Return all the entries exactly. No pictures.

Records drawn from a dataset:
========================================================================

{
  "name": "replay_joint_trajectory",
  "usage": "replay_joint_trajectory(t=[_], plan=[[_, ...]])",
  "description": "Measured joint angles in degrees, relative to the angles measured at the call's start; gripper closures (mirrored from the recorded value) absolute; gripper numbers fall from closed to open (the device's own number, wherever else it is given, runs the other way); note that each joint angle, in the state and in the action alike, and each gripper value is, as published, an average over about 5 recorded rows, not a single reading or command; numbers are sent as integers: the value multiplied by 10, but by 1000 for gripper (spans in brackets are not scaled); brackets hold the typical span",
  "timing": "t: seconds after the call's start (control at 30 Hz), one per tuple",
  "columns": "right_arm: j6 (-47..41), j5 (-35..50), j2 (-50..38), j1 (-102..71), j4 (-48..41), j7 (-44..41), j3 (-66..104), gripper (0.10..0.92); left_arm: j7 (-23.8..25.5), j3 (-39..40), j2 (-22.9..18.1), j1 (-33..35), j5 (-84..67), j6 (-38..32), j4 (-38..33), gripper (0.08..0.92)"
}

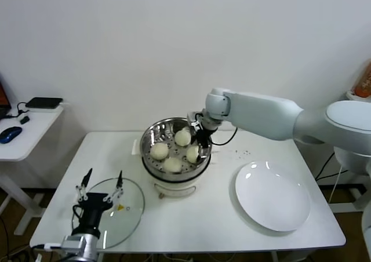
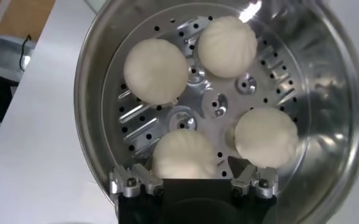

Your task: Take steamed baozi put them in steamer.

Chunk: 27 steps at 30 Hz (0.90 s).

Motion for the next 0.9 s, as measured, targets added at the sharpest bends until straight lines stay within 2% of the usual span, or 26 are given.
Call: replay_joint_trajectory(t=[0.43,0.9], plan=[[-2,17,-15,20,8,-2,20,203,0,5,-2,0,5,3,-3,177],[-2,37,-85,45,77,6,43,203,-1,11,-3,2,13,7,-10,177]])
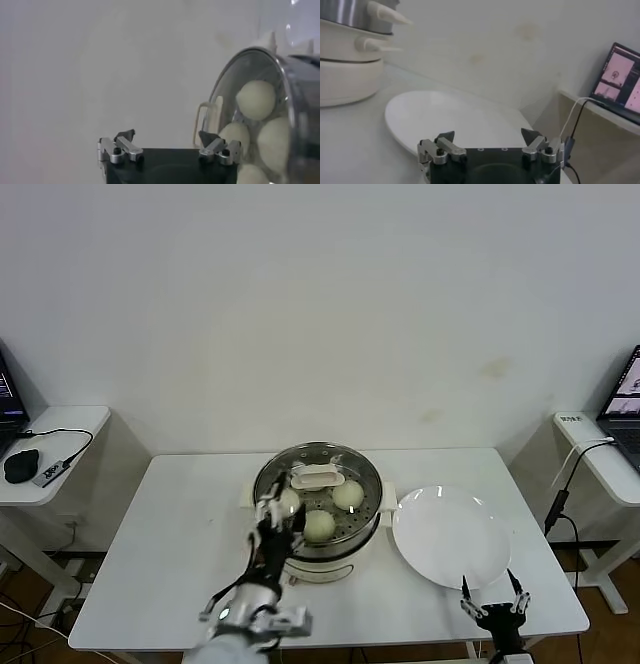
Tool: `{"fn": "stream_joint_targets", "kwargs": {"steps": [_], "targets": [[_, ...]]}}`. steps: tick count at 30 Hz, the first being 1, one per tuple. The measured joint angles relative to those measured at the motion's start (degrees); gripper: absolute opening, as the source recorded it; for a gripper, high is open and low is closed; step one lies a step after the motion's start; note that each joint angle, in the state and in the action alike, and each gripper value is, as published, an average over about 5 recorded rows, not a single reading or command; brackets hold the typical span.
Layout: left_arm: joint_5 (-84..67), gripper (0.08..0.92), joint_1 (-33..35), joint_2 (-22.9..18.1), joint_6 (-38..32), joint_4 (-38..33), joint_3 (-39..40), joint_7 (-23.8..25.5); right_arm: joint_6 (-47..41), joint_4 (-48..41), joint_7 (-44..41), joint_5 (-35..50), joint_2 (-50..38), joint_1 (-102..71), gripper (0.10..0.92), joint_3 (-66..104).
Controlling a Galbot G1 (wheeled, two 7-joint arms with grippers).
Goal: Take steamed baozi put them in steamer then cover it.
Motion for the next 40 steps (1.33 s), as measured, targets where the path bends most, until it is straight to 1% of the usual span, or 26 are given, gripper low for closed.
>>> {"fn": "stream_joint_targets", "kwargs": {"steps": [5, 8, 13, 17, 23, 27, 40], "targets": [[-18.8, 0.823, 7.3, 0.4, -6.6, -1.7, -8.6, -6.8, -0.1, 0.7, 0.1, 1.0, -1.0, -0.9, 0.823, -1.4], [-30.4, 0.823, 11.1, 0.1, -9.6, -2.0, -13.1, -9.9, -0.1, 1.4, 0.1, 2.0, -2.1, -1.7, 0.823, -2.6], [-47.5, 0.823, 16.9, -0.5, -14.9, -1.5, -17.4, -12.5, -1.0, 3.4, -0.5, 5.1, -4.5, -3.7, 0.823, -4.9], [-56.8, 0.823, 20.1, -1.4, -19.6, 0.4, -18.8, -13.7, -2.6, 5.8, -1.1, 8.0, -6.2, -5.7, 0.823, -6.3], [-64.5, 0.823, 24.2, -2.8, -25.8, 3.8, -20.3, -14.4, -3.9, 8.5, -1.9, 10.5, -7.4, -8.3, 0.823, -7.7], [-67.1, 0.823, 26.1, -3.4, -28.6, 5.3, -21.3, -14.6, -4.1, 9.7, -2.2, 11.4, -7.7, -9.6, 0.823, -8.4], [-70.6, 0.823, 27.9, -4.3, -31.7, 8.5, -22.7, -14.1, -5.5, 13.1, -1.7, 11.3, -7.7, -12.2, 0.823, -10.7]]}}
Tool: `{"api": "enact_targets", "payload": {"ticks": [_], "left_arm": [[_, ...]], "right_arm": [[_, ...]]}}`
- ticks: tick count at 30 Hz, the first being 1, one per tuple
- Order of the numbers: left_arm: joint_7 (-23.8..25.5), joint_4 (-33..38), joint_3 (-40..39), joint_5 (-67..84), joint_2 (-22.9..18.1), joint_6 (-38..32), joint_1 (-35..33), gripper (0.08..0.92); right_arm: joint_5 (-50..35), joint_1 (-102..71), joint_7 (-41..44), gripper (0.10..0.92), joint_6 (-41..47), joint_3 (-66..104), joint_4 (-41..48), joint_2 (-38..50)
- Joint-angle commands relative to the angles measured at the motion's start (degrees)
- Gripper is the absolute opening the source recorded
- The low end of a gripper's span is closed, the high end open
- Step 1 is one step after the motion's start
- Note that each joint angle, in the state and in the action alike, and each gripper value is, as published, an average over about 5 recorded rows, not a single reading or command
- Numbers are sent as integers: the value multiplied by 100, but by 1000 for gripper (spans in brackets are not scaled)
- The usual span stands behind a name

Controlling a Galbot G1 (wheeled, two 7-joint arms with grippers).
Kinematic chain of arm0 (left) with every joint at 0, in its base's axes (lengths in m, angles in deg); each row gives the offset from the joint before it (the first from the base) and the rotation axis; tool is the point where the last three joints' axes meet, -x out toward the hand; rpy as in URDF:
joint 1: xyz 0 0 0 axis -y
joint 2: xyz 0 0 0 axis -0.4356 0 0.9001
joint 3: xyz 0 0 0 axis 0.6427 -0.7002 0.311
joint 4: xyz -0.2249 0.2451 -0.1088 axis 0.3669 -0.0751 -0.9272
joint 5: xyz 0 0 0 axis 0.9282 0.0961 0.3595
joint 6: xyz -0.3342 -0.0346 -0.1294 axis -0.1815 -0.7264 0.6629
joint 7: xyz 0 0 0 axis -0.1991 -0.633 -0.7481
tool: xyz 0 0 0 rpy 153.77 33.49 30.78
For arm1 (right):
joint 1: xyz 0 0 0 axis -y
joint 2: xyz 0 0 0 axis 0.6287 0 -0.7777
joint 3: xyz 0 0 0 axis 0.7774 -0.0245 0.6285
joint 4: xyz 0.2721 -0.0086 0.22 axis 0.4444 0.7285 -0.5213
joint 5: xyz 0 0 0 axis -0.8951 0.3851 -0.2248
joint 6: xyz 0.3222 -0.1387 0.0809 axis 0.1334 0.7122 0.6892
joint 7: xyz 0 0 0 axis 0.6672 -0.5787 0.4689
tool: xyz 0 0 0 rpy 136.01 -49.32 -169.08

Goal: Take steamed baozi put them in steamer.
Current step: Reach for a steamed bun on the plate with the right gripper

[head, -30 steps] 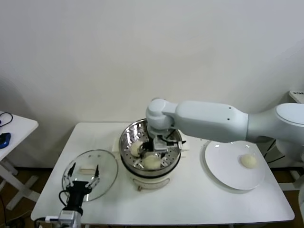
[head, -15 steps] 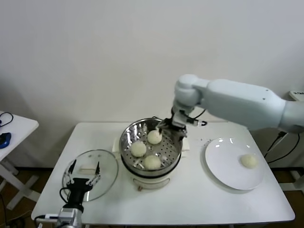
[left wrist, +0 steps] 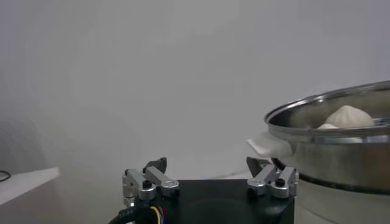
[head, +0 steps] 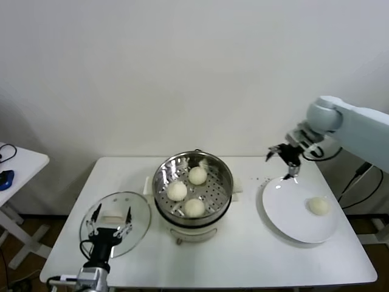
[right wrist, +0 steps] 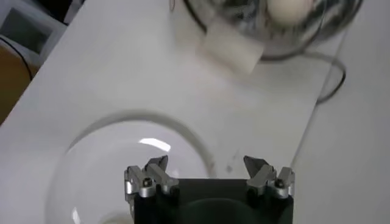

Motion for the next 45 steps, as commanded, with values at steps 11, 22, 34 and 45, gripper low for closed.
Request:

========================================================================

> SOLUTION BELOW
{
  "name": "replay_joint_trajectory",
  "usage": "replay_joint_trajectory(t=[_], plan=[[_, ...]])",
  "description": "Measured joint angles in degrees, relative to the angles measured at the call's start; gripper closures (mirrored from the recorded value) absolute; gripper numbers fall from closed to open (the device's own number, wherever else it is given, runs the other way); note that each joint angle, in the state and in the action alike, and each gripper value is, as published, an average over about 5 recorded rows, not a single reading or command; numbers are sent as integers: the value multiplied by 10, but by 1000 for gripper (spans in brackets are not scaled); brackets hold the typical span",
  "timing": "t: seconds after the call's start (control at 30 Hz), one per tuple",
  "columns": "right_arm: j6 (-47..41), j5 (-35..50), j2 (-50..38), j1 (-102..71), j4 (-48..41), j7 (-44..41), j3 (-66..104), gripper (0.10..0.92); left_arm: j7 (-23.8..25.5), j3 (-39..40), j2 (-22.9..18.1), j1 (-33..35), j5 (-84..67), j6 (-38..32), j4 (-38..33), gripper (0.08..0.92)"
}


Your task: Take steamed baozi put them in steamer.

Chunk: 27 steps at 30 Hz (0.90 s).

Motion for the next 0.9 s, as measured, targets added at the sharpest bends until straight lines stay within 2% of the usual span, or 26 are given.
Call: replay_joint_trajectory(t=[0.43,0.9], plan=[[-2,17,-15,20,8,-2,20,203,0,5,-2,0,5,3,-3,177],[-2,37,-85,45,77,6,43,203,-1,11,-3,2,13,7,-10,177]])
Tool: `{"fn": "stream_joint_targets", "kwargs": {"steps": [_], "targets": [[_, ...]]}}`. steps: tick count at 30 Hz, the first being 1, one per tuple. The measured joint angles relative to those measured at the motion's start (degrees); gripper: absolute opening, as the source recorded it; for a gripper, high is open and low is closed; step one lies a step after the motion's start; note that each joint angle, in the state and in the action alike, and each gripper value is, as published, an average over about 5 recorded rows, not a single reading or command; brackets hold the typical span.
Layout: left_arm: joint_5 (-84..67), gripper (0.08..0.92), joint_1 (-33..35), joint_2 (-22.9..18.1), joint_6 (-38..32), joint_4 (-38..33), joint_3 (-39..40), joint_7 (-23.8..25.5); right_arm: joint_6 (-47..41), joint_4 (-48..41), joint_7 (-44..41), joint_5 (-35..50), joint_2 (-50..38), joint_1 (-102..71), gripper (0.10..0.92), joint_3 (-66..104).
Controlling a Galbot G1 (wheeled, two 7-joint arms with grippers).
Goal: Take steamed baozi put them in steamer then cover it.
Motion for the next 40 steps (1.33 s), as measured, targets where the path bends most, until it is straight to 1% of the usual span, or 26 are given, gripper low for closed.
>>> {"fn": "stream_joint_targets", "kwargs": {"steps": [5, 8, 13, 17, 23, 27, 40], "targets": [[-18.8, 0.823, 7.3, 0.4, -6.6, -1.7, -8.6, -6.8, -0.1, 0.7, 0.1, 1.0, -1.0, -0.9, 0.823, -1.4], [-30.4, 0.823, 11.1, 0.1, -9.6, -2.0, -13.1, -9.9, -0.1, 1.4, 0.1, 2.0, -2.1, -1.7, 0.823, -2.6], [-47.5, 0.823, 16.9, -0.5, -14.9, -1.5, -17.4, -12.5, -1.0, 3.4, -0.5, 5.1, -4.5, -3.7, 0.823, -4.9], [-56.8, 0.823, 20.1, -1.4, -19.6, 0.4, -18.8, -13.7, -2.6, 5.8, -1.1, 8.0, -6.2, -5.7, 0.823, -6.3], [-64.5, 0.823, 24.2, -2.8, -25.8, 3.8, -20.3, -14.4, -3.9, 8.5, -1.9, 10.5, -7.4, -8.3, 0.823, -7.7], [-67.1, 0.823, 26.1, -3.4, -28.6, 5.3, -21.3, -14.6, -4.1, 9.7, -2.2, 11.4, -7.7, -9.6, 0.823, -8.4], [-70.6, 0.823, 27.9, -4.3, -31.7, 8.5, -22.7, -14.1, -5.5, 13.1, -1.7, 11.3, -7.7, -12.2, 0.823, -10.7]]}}
Tool: `{"api": "enact_targets", "payload": {"ticks": [_], "left_arm": [[_, ...]], "right_arm": [[_, ...]]}}`
- ticks: tick count at 30 Hz, the first being 1, one per tuple
- Order of the numbers: left_arm: joint_7 (-23.8..25.5), joint_4 (-33..38), joint_3 (-40..39), joint_5 (-67..84), joint_2 (-22.9..18.1), joint_6 (-38..32), joint_1 (-35..33), gripper (0.08..0.92); right_arm: joint_5 (-50..35), joint_1 (-102..71), joint_7 (-41..44), gripper (0.10..0.92), joint_6 (-41..47), joint_3 (-66..104), joint_4 (-41..48), joint_2 (-38..50)
- Joint-angle commands relative to the angles measured at the motion's start (degrees)
- Gripper is the absolute opening the source recorded
- The low end of a gripper's span is closed, the high end open
- Step 1 is one step after the motion's start
- Note that each joint angle, in the state and in the action alike, and each gripper value is, as published, an average over about 5 recorded rows, not a single reading or command
- Numbers are sent as integers: the value multiplied by 100, but by 1000 for gripper (spans in brackets are not scaled)
- The usual span stands behind a name

Controlling a Galbot G1 (wheeled, two 7-joint arms with grippers).
Kinematic chain of arm0 (left) with every joint at 0, in its base's axes (lengths in m, angles in deg); each row gives the offset from the joint before it (the first from the base) and the rotation axis; tool is the point where the last three joints' axes meet, -x out toward the hand; rpy as in URDF:
joint 1: xyz 0 0 0 axis -y
joint 2: xyz 0 0 0 axis -0.4356 0 0.9001
joint 3: xyz 0 0 0 axis 0.6427 -0.7002 0.311
joint 4: xyz -0.2249 0.2451 -0.1088 axis 0.3669 -0.0751 -0.9272
joint 5: xyz 0 0 0 axis 0.9282 0.0961 0.3595
joint 6: xyz -0.3342 -0.0346 -0.1294 axis -0.1815 -0.7264 0.6629
joint 7: xyz 0 0 0 axis -0.1991 -0.633 -0.7481
tool: xyz 0 0 0 rpy 153.77 33.49 30.78
For arm1 (right):
joint 1: xyz 0 0 0 axis -y
joint 2: xyz 0 0 0 axis 0.6287 0 -0.7777
joint 3: xyz 0 0 0 axis 0.7774 -0.0245 0.6285
joint 4: xyz 0.2721 -0.0086 0.22 axis 0.4444 0.7285 -0.5213
joint 5: xyz 0 0 0 axis -0.8951 0.3851 -0.2248
joint 6: xyz 0.3222 -0.1387 0.0809 axis 0.1334 0.7122 0.6892
joint 7: xyz 0 0 0 axis 0.6672 -0.5787 0.4689
tool: xyz 0 0 0 rpy 136.01 -49.32 -169.08

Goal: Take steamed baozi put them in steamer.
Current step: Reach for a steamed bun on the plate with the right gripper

[head, -30 steps] 
[head, -15 steps] 
[left wrist, +0 steps] 
[head, +0 steps] 
[right wrist, +0 steps] 

Motion for the next 45 steps, as commanded, with values at steps 11, 22, 34 and 45, gripper low for closed.
Request:

What this exercise asked for has been supplied.